**What the exercise asks**
For the word "paper", find each line in the entries where it occurs and copy that line.

Stored items
>>>
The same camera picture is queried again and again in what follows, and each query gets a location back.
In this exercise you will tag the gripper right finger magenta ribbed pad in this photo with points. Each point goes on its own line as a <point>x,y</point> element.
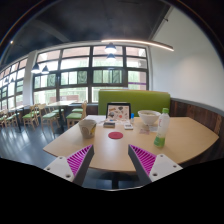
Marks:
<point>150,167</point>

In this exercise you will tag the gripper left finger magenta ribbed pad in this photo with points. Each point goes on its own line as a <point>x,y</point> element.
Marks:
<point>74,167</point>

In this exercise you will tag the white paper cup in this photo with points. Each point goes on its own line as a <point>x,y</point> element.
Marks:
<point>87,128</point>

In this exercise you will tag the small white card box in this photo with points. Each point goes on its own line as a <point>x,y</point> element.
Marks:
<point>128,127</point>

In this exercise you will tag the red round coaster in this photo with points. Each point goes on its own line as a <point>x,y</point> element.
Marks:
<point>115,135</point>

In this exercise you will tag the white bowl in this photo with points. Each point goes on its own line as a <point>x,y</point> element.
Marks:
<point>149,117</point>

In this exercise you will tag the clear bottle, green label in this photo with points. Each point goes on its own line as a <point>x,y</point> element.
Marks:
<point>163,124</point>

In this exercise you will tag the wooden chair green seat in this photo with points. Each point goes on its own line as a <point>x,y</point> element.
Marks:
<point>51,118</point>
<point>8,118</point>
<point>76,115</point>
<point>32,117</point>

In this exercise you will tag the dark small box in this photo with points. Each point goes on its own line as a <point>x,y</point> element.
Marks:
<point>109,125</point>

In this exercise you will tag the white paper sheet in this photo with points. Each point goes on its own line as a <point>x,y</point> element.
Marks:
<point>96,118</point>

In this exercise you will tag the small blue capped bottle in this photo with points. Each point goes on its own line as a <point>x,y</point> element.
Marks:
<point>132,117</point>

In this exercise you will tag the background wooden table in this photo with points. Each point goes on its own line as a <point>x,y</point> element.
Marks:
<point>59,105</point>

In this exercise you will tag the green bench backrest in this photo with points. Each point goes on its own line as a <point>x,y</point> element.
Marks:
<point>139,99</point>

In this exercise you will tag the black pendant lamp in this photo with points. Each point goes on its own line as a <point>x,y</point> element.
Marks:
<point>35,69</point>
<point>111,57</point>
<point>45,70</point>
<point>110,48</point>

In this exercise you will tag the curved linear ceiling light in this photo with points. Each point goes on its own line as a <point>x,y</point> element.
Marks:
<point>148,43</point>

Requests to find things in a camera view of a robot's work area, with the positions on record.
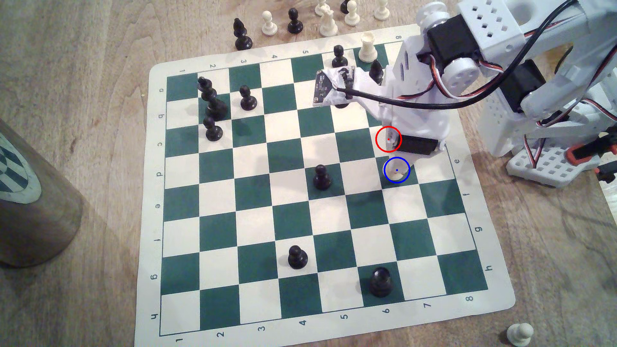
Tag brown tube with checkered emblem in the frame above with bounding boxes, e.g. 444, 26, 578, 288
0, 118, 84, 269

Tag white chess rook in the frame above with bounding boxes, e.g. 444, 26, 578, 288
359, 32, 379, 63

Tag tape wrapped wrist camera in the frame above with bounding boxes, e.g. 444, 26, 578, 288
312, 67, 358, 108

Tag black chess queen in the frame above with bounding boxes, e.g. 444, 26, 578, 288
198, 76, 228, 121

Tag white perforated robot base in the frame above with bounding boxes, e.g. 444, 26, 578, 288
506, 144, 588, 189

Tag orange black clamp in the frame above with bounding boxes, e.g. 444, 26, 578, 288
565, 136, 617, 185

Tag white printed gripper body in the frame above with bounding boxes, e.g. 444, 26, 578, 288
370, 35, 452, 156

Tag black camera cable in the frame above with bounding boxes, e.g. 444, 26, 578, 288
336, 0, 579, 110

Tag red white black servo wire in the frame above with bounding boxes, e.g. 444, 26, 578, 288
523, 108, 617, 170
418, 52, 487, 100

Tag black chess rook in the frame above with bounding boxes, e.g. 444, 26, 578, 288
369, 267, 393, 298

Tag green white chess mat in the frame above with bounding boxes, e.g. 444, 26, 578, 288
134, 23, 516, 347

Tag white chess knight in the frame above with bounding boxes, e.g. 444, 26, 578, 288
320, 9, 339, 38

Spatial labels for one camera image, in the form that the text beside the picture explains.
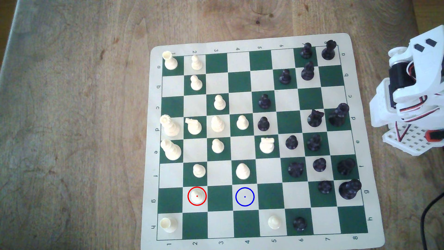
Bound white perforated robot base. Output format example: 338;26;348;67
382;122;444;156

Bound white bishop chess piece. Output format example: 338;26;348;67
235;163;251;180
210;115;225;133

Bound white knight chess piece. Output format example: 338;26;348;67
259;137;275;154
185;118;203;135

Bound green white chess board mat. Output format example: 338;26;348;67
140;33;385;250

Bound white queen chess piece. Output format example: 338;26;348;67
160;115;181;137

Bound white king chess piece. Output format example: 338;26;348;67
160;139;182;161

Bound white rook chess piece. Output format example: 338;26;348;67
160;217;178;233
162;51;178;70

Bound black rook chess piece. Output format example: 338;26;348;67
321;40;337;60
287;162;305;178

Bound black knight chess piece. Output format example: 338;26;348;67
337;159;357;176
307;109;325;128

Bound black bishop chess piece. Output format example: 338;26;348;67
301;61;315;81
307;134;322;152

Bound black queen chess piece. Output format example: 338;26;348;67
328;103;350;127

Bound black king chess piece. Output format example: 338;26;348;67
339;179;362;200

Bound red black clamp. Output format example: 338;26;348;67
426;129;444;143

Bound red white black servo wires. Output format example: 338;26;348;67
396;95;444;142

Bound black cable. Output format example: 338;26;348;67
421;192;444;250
<<<
**Reply**
In this exercise you will tag the white paper cup in this photo with points. Each point goes on its own line as a <point>x,y</point> element.
In this exercise you will tag the white paper sheet in this photo with points. Each point goes on its own line as a <point>x,y</point> element.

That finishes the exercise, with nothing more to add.